Peki ne yapmak lazım? Gelin, yanıtı Associates Press'in efsane spor yazarı Steve Wilstein'in 2002 yılında yazmış olduğu Spor Yazarlığı El Kitabı'nda (*) bulmaya çalışalım. Wilstein, AP'nin spor yazarı ve aynı zamanda bir de köşe yazarı. New York'ta yaşıyor ama dünyadaki tüm spor olaylarını izliyor. Yazılarıyla 25 ödül almış gazeteci. Kitabının daha girişinde şöyle diyor Wilstein:
'Spor yazarlığı yazarlıkla ilgili olduğundan, daha az sporla ilgilidir. Spor yazarlığı; fanatik olmak, milyonlarca istatistiği anımsamak, izlenen bir maçın ne kadar nefis ya da ne kadar berbat olduğu konusunda şairane yazılar yazmak ya da tumturaklı sözler söylemek değildir.'
Ne diyor bu Wilstein diyorsunuz değil mi? Spor yazarlığı nasıl daha az spor, daha fazla yazarlıkla ilgili olabilir? Spor yazarı nasıl fanatik olmaz? Nasıl bir maçı ya da takımı yerden yere vurmaz ya da göklere çıkarıp damdan dama uçurmaz? Bakın Wilstein nasıl devam ediyor:
'Gerçekte, spor yazarı olduğunuz gün, sizi sportif olaylara karşı motive eden içinizdeki taraftarlık heyecanını ve hırsını asla kaybetmeseniz bile bir taraftar gibi davranmaya son vermelisiniz. Artık basın tribününde sevinemez, tuttuğunuz takımın merkezine gidip beğendiğiniz oyuncunun posterini isteyemez, takımınızın formasını giyemez ya da sırtınızda beğendiğiniz atletin numarasını taşıyamazsınız.'
Bu Wilstein kesin saçmalıyor. Nasıl bir spor yazarı, tuttuğu takımın formasını giyemez? Nasıl tuttuğu takımın kaşkolunu öpüp de alnına koyamaz? Ya da tuttuğu takım gol attığında sevinçten havalara sıçrayıp, sonra da karşı takımın taraftarlarına, bir eliyle yuvarlak yapıp, diğer eliyle defalarca yuvarlağın üstüne vuramaz. Wilstein kesin saçmalıyor. Hadi başladık bir kere, bitirelim en azından:
'Spor yazarı olarak oyunculara tapınamaz onları ilahlaştıramazsınız. Siz, tüm taraftarların düşlediği, 'onlara ulaşma' olanaklarına sahipsiniz ve sizin göreviniz sessizce onları yanınıza almak ve sanki sizin tarafınızdalarmış gibi ne olup bittiğini insanların görmelerini ve duymalarını sağlamaktır.'
Sizden gerçekten özür dilerim. Ben de kitabın içini şöyle bir karıştırınca Wilstein bu işi biliyor falan sanmıştım. Yani içimden, elin Amerikalısına şöyle bağırmak geldi biliyor musunuz: 'Hoop Wilstein amca, sen ne diyon ya? Sen spor yazarlığı ile parlamento muhabirliğini birbirine karıştırıyon galiba.. Biz futboldan söz ediyoruz futboldan. Bir baba Hindi, heeey Allah Wilstein'e bindi heeey Allah. Yallah, yallah.'
(*) Steve Wilstein, Sports Writing Handbook, 2002, McGraw-Hill. Bir tavsiye: Şayan'da kokoreç sote
İstanbul Esentepe'de, damardan tuzlama işkembe çorbasını ciddi özlediğim, peşinden de inanılmaz lezzetli kokoreç sotesini hayal edip ağzımın suyunu şapır şapır akıttığım bir yer var: Şayan 24.
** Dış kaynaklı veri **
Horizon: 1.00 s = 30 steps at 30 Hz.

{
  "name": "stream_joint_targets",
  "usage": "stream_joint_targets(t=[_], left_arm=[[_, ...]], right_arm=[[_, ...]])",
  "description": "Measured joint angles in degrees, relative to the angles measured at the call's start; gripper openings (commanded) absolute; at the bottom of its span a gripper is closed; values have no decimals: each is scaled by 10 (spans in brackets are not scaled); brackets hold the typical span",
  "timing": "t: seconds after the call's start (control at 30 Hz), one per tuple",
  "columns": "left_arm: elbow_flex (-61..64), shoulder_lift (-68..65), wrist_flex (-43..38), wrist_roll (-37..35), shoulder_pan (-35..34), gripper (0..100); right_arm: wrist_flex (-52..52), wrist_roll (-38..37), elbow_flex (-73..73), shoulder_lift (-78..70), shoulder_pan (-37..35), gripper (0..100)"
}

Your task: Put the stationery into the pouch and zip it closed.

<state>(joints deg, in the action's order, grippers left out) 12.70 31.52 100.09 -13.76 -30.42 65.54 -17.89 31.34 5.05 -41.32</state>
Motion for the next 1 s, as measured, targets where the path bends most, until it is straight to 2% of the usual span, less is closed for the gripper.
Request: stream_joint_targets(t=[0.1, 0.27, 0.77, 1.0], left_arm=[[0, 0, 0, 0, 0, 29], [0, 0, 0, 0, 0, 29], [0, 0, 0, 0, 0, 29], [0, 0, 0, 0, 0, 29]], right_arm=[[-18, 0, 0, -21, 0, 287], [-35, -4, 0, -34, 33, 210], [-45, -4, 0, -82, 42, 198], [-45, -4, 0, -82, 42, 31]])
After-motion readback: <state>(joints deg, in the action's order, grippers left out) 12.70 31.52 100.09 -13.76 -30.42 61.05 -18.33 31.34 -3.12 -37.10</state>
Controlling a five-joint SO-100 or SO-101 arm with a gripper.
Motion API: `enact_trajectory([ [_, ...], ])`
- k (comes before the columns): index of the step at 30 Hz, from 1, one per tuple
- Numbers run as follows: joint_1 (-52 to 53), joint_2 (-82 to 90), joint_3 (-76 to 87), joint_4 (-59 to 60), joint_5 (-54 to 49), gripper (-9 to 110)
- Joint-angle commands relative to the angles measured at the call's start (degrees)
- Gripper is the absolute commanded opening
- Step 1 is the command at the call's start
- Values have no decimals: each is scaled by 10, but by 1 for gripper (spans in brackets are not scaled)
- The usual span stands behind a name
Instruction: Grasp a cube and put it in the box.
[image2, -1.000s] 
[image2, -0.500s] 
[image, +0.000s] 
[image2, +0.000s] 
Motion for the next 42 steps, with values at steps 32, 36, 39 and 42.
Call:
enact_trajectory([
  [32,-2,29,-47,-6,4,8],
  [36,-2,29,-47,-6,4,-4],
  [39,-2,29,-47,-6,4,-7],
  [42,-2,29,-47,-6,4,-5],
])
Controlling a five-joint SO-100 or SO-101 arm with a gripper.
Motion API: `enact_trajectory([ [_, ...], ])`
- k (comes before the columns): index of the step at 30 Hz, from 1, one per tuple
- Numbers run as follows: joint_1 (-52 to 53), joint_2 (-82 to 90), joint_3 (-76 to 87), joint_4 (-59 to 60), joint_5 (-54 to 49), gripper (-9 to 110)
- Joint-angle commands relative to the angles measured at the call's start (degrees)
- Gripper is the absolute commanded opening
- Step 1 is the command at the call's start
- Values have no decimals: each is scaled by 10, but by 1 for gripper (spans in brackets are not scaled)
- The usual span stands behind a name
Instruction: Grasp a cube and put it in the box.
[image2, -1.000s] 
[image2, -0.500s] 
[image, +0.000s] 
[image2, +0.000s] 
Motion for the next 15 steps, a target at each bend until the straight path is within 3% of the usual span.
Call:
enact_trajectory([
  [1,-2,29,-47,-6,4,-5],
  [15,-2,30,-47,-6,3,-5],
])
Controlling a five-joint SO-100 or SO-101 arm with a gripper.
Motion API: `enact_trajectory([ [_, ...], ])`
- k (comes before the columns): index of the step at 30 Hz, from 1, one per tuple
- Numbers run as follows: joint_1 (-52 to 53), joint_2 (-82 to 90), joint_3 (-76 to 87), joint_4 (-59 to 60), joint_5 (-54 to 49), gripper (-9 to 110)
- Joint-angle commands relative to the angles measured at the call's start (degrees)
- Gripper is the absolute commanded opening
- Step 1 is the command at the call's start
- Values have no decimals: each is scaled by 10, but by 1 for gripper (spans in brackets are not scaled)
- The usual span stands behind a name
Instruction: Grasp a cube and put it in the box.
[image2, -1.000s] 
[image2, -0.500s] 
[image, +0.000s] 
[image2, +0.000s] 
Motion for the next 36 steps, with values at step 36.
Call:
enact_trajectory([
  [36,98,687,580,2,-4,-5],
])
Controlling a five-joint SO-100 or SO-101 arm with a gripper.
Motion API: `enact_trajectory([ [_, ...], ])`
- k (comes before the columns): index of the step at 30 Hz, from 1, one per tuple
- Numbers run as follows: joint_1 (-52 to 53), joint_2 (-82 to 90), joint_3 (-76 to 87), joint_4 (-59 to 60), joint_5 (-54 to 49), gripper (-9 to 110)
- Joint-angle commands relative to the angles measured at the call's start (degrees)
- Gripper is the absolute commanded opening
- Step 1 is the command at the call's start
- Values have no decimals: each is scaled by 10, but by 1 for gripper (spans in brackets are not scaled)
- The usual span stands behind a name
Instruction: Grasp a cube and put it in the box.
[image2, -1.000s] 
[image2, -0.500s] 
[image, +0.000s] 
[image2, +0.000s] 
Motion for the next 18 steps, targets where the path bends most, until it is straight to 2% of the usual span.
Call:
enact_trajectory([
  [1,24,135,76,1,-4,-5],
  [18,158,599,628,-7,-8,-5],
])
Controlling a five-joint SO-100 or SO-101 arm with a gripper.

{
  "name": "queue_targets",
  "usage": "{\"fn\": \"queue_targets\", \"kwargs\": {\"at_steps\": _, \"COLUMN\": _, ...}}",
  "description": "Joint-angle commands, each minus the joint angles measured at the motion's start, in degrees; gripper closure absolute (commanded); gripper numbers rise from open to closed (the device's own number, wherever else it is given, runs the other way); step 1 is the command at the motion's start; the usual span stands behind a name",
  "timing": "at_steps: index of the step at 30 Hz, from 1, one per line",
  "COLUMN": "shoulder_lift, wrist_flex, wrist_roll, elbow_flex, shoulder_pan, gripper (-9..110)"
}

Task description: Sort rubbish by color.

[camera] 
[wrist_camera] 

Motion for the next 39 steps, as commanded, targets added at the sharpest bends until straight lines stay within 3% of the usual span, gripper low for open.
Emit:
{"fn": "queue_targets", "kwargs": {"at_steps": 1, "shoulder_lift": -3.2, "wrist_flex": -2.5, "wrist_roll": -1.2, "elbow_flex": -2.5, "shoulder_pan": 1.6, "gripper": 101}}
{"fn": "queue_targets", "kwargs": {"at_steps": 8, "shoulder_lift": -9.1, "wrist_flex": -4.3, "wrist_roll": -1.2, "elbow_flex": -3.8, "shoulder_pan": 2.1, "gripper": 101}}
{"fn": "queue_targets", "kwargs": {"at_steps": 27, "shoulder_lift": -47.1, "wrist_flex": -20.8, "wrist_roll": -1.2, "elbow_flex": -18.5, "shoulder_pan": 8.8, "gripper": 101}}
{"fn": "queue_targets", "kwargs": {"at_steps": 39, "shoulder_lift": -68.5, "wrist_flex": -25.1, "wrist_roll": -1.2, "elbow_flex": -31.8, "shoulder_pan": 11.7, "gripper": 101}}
Şayan işkembe, paça, kokoreç severlerin bildiği bir ritüel (ayin,tören) yeri. Farkettim ki ben Şayan'a iki elim kanda olsa ayda en az bir kere uğruyorum ve bu damardan tuzlama, kokoreç sote ritüelimi yapıyorum. Geçen hafta yine gecenin bir vakti 'nerede yiyeyim' diye düşünürken kendimi Şayan'da damardan tuzlamamı kaşıklarken buldum. Fark ettim ki, kendimi Şayan'da, tanımlayamadığım bir huzur atmosferinde hissediyorum. Tam ev gibi değil, lokanta gibi de değil, beni mıknatıs gibi çeken sıcak bir atmosfer işte. Tanımlayabilsem anlatacam ama. Var bir şey çıkaramıyorum. Neyse ben telefonunu vereyim Şayan'ın. Siz de bir gidin. Eğer aynı şeyleri hissederseniz, bir yerlerde görüşür, deneyimlerimizi paylaşırız (0-212-211 30 89)
Benim Oscar goes to Saatler
Michael Cunningham'ın Pulitzer ödüllü romanından uyarlanan Saatler'de ne olup bittiğini anlatmak o kadar kolay değil. Filmin tanıtımlarına da filmin öyküsünü anlatan kutucuklara da inanmayın. Gittiğinizde çok farklı bir filmle karşılaşabilirsiniz.
Filmin havasını anlatmayı bir de ben deneyeceğim ama, bana da fazla inanmayın. Bu film hakkında karar vermek için mutlaka gidip görmek lazım. Bence Saatler bu yıl En İyi Film Oscarı'nı almalı. Mutlaka almalı. Alamazsa çok üzülürüm.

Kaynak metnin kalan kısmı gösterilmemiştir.